▶ _WHAT IS NEEDED_: Nothing but the lines from the one containing "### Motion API" through the one containing "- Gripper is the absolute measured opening", both included, should be given again, each exactly as written below.

─── GIVEN DATA

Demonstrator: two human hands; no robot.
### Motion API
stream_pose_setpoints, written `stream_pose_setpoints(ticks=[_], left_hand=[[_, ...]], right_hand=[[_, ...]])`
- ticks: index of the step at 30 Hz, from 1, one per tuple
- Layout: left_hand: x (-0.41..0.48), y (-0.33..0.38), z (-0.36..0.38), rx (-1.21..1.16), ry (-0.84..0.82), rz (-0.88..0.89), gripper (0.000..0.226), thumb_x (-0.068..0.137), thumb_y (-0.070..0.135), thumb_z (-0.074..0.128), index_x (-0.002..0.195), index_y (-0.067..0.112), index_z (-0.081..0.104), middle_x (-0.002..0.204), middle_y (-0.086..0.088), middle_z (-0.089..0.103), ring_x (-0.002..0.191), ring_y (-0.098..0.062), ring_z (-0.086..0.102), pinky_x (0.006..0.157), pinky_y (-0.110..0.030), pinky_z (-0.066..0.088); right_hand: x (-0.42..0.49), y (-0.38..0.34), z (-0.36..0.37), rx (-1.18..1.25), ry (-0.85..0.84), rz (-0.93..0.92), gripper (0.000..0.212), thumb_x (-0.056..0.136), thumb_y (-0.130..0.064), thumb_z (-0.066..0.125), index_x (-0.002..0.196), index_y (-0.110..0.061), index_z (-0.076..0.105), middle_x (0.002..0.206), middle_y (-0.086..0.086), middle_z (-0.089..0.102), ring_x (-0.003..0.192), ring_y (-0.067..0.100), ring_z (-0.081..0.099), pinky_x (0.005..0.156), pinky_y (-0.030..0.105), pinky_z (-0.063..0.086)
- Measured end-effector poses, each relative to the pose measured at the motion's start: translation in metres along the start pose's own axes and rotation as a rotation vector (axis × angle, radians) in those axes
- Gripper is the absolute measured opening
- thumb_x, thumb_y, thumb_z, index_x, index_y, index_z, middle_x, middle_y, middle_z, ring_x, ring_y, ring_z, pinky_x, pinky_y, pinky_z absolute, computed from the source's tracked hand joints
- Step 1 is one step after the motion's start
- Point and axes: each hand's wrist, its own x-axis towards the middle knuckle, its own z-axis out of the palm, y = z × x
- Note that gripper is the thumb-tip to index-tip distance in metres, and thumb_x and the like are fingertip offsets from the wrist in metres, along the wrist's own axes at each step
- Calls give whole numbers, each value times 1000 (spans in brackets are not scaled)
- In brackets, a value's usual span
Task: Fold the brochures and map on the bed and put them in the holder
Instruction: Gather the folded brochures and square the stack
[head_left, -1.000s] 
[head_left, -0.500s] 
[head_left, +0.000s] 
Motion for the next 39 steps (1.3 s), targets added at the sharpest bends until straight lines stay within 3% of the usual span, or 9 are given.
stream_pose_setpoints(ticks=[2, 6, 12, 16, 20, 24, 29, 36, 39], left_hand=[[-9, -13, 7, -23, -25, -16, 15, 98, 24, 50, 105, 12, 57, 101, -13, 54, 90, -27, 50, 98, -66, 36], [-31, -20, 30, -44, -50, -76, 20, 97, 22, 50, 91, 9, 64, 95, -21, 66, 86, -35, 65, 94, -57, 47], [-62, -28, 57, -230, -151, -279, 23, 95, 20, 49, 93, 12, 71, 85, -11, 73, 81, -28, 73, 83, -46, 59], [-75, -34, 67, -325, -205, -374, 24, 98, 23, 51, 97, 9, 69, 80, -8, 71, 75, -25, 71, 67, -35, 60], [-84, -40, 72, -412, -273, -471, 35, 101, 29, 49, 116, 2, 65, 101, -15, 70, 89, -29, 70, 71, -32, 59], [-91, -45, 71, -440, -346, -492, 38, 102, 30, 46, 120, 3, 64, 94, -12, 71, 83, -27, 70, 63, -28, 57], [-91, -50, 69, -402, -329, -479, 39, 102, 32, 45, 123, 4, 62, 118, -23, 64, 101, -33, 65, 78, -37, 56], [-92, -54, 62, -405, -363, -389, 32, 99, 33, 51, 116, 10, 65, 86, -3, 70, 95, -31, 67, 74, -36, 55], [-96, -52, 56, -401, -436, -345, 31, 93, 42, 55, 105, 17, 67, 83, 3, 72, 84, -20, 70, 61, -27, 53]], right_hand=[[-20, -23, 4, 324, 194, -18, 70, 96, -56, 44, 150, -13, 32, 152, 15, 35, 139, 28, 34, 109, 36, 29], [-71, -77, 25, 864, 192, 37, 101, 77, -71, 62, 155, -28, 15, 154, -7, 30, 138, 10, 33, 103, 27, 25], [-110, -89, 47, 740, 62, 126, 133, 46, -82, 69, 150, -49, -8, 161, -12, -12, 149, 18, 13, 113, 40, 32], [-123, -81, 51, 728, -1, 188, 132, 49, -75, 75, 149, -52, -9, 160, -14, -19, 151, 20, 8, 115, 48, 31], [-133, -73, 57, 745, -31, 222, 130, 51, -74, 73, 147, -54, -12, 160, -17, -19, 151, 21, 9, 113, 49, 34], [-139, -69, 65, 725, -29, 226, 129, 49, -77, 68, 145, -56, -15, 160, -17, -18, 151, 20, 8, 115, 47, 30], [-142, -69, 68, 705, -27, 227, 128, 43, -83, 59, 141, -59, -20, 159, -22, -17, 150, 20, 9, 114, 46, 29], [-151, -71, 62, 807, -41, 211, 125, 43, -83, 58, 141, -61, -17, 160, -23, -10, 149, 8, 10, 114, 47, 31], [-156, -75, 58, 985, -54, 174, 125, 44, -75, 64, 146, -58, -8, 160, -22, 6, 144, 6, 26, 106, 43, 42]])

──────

▶ _EXERCISE SOLUTION_:
### Motion API
stream_pose_setpoints, written `stream_pose_setpoints(ticks=[_], left_hand=[[_, ...]], right_hand=[[_, ...]])`
- ticks: index of the step at 30 Hz, from 1, one per tuple
- Layout: left_hand: x (-0.41..0.48), y (-0.33..0.38), z (-0.36..0.38), rx (-1.21..1.16), ry (-0.84..0.82), rz (-0.88..0.89), gripper (0.000..0.226), thumb_x (-0.068..0.137), thumb_y (-0.070..0.135), thumb_z (-0.074..0.128), index_x (-0.002..0.195), index_y (-0.067..0.112), index_z (-0.081..0.104), middle_x (-0.002..0.204), middle_y (-0.086..0.088), middle_z (-0.089..0.103), ring_x (-0.002..0.191), ring_y (-0.098..0.062), ring_z (-0.086..0.102), pinky_x (0.006..0.157), pinky_y (-0.110..0.030), pinky_z (-0.066..0.088); right_hand: x (-0.42..0.49), y (-0.38..0.34), z (-0.36..0.37), rx (-1.18..1.25), ry (-0.85..0.84), rz (-0.93..0.92), gripper (0.000..0.212), thumb_x (-0.056..0.136), thumb_y (-0.130..0.064), thumb_z (-0.066..0.125), index_x (-0.002..0.196), index_y (-0.110..0.061), index_z (-0.076..0.105), middle_x (0.002..0.206), middle_y (-0.086..0.086), middle_z (-0.089..0.102), ring_x (-0.003..0.192), ring_y (-0.067..0.100), ring_z (-0.081..0.099), pinky_x (0.005..0.156), pinky_y (-0.030..0.105), pinky_z (-0.063..0.086)
- Measured end-effector poses, each relative to the pose measured at the motion's start: translation in metres along the start pose's own axes and rotation as a rotation vector (axis × angle, radians) in those axes
- Gripper is the absolute measured opening

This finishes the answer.